Although the above instruction is given to the male monastic order, it is also meant for the female monastic order and can be practiced by lay followers from both genders.
The mind is deliberately kept at the level of bare attention, a detached observation of what is happening within us and around us in the present moment. In the practice of right mindfulness, the mind is trained to remain in the present, open, quiet, and alert, contemplating the present event. All judgments and interpretations have to be suspended, or if they occur, just registered and dropped.
The Maha Satipatthana Sutra also teaches that by mindfully observing these phenomena, we begin to discern its arising and subsiding and the Three Characteristics of Dharma in direct experience, which leads to the arising of insight and the qualities of dispassion, non-clinging, and release.
8. Right concentration
Right concentration is the practice of concentration (samadhi). It is also known as right meditation. As such, the practitioner concentrates on an object of attention until reaching full concentration and a state of meditative absorption. Traditionally, the practice of samadhi can be developed through mindfulness of breathing, through visual objects, and through repetition of phrases (mantra). Samadhi is used to suppress the five hindrances (*) in order to enter into jnana - meditative absorption needed for developing wisdom by cultivating insight and using it to examine true nature of phenomena with direct cognition. This leads to cutting off the defilements, realizing the dharma and, finally, self-awakening. During the practice of right concentration, the practitioner will need to investigate and verify their right view. In the process right knowledge will arise, followed by right liberation.
“And what is right concentration?
- Herein a monk aloof from sense desires, aloof from unwholesome thoughts, attains to and abides in the first meditative absorption [jnana], which is detachment-born and accompanied by applied thought, sustained thought, joy and bliss.
- By allaying applied and sustained thought he attains to, and abides in the second jhana, which is inner tranquillity, which is unification of mind, devoid of applied and sustained thought, and which has joy and bliss.
- By detachment from joy he dwells in equanimity, mindful, and with clear comprehension and enjoys bliss in body, and attains to and abides in the third jnana, which the noble ones [aryas] call "dwelling in equanimity, mindfulness, and bliss".
- By giving up of bliss and suffering, by the disappearance already of joy and sorrow, he attains to, and abides in the fourth jnana, which is neither suffering nor bliss, and which is the purity of equanimity — mindfulness.
This is called right concentration.
Although this instruction is given to the male monastic order, it is also meant for the female monastic order and can be practiced by lay followers from both genders.
The Blessed One said:
"Now what, monks, is noble right concentration with its supports and requisite conditions?
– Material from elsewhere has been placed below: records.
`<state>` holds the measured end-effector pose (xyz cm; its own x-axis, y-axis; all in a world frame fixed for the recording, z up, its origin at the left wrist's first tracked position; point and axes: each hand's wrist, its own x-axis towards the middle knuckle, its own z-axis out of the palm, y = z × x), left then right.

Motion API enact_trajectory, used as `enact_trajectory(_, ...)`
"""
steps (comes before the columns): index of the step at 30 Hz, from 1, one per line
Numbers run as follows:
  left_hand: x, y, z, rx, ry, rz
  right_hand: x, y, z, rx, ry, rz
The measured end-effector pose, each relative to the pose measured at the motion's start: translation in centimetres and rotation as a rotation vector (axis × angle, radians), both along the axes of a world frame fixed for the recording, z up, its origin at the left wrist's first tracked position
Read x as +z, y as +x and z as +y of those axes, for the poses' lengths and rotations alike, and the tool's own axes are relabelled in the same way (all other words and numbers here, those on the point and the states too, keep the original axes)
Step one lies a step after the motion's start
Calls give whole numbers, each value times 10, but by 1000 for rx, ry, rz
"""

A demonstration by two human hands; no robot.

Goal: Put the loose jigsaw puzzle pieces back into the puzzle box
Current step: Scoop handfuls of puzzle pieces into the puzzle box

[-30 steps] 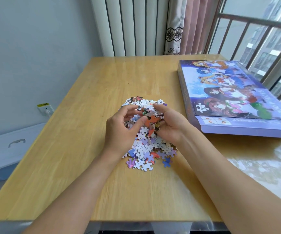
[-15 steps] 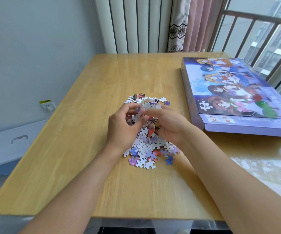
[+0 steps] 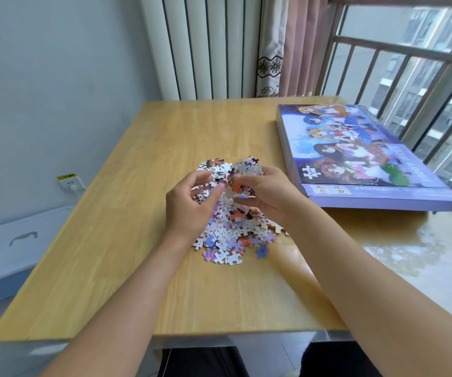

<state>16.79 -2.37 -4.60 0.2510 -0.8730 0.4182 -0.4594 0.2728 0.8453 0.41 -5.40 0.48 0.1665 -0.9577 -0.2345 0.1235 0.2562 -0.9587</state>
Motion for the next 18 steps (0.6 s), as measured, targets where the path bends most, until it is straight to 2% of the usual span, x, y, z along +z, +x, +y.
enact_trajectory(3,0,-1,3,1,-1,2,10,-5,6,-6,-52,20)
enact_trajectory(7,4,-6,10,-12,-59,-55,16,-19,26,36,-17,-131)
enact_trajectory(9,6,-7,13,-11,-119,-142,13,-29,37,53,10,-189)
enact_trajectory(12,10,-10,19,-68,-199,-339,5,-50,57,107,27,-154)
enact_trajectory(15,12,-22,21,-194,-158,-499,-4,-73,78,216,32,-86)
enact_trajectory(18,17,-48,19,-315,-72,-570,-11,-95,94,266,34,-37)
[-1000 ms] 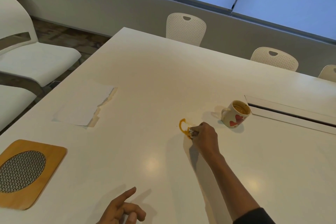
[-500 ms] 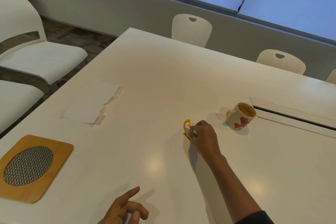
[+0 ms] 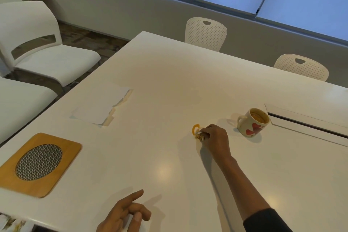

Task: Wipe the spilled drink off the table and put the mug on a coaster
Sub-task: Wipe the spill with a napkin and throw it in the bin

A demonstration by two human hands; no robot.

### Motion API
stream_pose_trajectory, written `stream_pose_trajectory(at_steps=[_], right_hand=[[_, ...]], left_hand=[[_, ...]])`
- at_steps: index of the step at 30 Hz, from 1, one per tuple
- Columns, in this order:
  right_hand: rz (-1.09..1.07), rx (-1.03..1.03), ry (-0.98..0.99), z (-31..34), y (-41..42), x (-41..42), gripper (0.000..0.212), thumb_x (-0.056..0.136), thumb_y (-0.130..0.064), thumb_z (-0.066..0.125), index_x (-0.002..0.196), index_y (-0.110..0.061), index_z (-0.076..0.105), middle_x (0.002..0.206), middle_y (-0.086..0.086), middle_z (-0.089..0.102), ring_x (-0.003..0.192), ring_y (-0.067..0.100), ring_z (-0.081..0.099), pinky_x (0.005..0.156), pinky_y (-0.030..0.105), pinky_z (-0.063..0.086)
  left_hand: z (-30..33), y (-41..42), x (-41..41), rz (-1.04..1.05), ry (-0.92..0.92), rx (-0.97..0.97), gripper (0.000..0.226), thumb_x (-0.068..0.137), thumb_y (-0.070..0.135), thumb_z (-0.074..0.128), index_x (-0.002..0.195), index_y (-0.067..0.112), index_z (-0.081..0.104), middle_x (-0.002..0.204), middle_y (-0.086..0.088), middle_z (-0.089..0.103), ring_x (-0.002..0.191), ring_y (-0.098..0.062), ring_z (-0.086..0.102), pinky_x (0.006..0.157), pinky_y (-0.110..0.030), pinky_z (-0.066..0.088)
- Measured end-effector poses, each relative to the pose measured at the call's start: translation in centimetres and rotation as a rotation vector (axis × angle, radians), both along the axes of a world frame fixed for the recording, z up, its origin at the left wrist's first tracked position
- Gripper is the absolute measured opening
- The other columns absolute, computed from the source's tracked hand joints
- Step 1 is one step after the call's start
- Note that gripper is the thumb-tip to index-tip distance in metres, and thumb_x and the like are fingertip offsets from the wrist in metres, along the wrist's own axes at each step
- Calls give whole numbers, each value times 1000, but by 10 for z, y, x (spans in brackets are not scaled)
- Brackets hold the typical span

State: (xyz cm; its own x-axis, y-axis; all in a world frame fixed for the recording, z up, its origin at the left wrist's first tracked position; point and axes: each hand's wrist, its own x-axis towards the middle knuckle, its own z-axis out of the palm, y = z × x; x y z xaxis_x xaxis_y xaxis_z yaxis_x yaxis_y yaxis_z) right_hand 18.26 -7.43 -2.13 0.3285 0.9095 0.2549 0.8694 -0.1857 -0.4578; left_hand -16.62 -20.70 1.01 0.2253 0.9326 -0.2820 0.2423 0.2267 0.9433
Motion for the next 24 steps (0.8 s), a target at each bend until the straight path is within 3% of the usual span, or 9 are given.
stream_pose_trajectory(at_steps=[5, 7, 10, 13, 16, 17, 19, 21, 24], right_hand=[[-139, 22, 293, 13, 17, 26, 22, 78, -9, 89, 100, -9, 86, 95, 7, 83, 88, 23, 74, 80, 28, 54], [-108, 36, 273, 13, 23, 28, 15, 85, -5, 83, 99, -9, 86, 98, 10, 83, 91, 25, 75, 76, 24, 52], [74, 6, 131, 12, 23, 21, 17, 83, 6, 78, 95, -5, 85, 96, 14, 83, 90, 32, 76, 76, 26, 51], [272, 9, -7, 9, 18, 27, 21, 78, 10, 80, 93, -3, 85, 96, 14, 83, 87, 33, 77, 77, 26, 48], [314, -5, -28, 10, 7, 41, 22, 80, 11, 77, 93, -4, 86, 96, 12, 83, 85, 31, 76, 75, 25, 49], [303, -9, -41, 9, 3, 43, 19, 81, 10, 77, 91, -4, 85, 92, 13, 83, 82, 32, 74, 71, 29, 52], [257, -21, -77, 5, -5, 39, 14, 81, 8, 74, 81, -3, 82, 81, 14, 80, 76, 36, 70, 64, 38, 54], [198, -45, -106, 2, -11, 28, 14, 81, 6, 70, 74, -3, 78, 75, 12, 75, 74, 35, 64, 60, 38, 46], [98, -48, -133, 0, -13, 9, 18, 82, 8, 66, 69, -3, 71, 74, 11, 71, 76, 33, 59, 59, 33, 31]], left_hand=[[16, -3, -8, -35, -3, -65, 39, 87, -21, 57, 116, 5, 61, 71, -7, 77, 72, -8, 74, 100, -33, 47], [21, -2, -15, -64, -63, -112, 37, 90, -23, 51, 118, 0, 58, 72, -11, 77, 68, -4, 73, 91, -19, 47], [32, -11, -7, -162, -109, -242, 37, 97, -17, 47, 121, 11, 47, 93, -7, 69, 66, 10, 69, 77, -9, 50], [33, -18, -12, -14, -126, -243, 34, 94, -19, 49, 119, 2, 56, 77, -15, 77, 65, -4, 72, 80, -14, 53], [37, -15, -7, 90, -434, -565, 27, 101, 8, 55, 122, 25, 50, 89, 15, 78, 84, 5, 71, 91, -13, 50], [38, -17, -2, 47, -416, -539, 17, 103, 9, 51, 115, 20, 57, 86, 10, 78, 76, -2, 73, 80, -14, 56], [44, -22, 1, -37, -363, -468, 26, 103, 2, 43, 92, -2, 66, 66, -20, 74, 48, -23, 68, 53, -31, 60], [42, -22, 14, 83, -287, -502, 31, 102, 2, 42, 83, -8, 64, 58, -26, 68, 38, -27, 61, 49, -35, 55], [35, -37, 18, 114, -256, -472, 21, 101, -2, 47, 99, 8, 65, 70, -17, 75, 65, -27, 68, 60, -30, 59]])
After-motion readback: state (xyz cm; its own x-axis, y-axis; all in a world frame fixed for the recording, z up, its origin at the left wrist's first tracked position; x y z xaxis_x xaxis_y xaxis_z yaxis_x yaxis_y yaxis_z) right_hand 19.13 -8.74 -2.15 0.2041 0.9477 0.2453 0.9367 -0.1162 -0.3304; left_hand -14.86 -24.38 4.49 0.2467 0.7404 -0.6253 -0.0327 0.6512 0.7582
Any singleness of mind equipped with these seven factors - right view, right resolve, right speech, right action, right livelihood, right effort, and right mindfulness - is called noble right concentration with its supports and requisite conditions.”
(*) From the Mahayana View, these five hindrances are obstacle to developing Shinay or mental quiescence:
- Sensory desire: the particular type of wanting that seeks for happiness through the five senses of sight, sound, smell, taste and physical feeling.
- Ill-will: all kinds of thought related to wanting to reject, feelings of hostility, resentment, hatred and bitterness.
- Sloth-torpor: heaviness of body and dullness of mind which drag one down into disabling inertia and thick depression.
- Restlessness-worry: the inability to calm the mind.
- Doubt: lack of conviction or trust.